But what about this WikiLeaks? What about these emails that suggest the DNC had an animosity towards Bernie Sanders? Is this proof of what he's been complaining about all along? And we have new poll numbers that show the race has changed. And there's a number in there for Hillary Clinton that she's going to have to deal with this week.
Let's bring in Brian Fallon. He is a spokesperson for the Clinton campaign. It is good to see you. Good luck this week. Donald Trump weighing in on WikiLeaks, no surprise, but what he is saying may surprise you. Put up the tweet, please. Wait for it, wait for it, there it is. "The new joke in town is that Russia leaked the disastrous DNC e-mails, which should never have been written (stupid) because Putin likes me."
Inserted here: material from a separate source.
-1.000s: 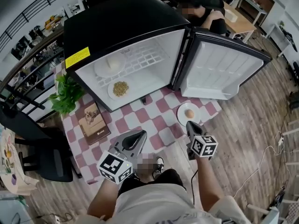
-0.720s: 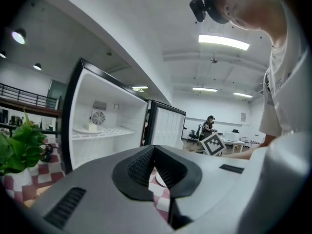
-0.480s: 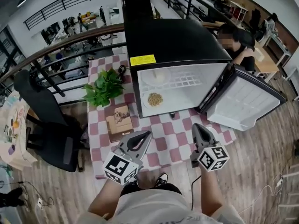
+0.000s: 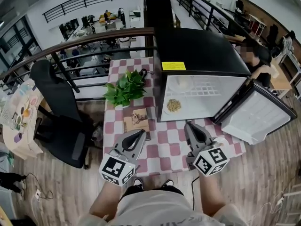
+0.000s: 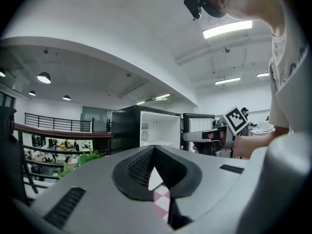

Brian Fallon's shaking his head when we first looked at this tweet. He said he's wrong again. How?
BRIAN FALLON, PRESS SECRETARY, HILLARY FOR AMERICA: Because there's a consensus among experts that it is, indeed, Russia behind this hack of the DNC. A couple of months ago when the hack was first reported it was a former top FBI official, the person that used to run cyber investigations at the FBI, Shawn Henry, that conducted that review and said this is Russia behind this.
There is this anonymous person named Guccifer who is going out and trying to claim credit, but all the experts say that this is the Russian government trying to interfere in a U.S. election. It's extremely --
CUOMO: Why do you think they'd do it? What's your theory of the case, Brian Fallon?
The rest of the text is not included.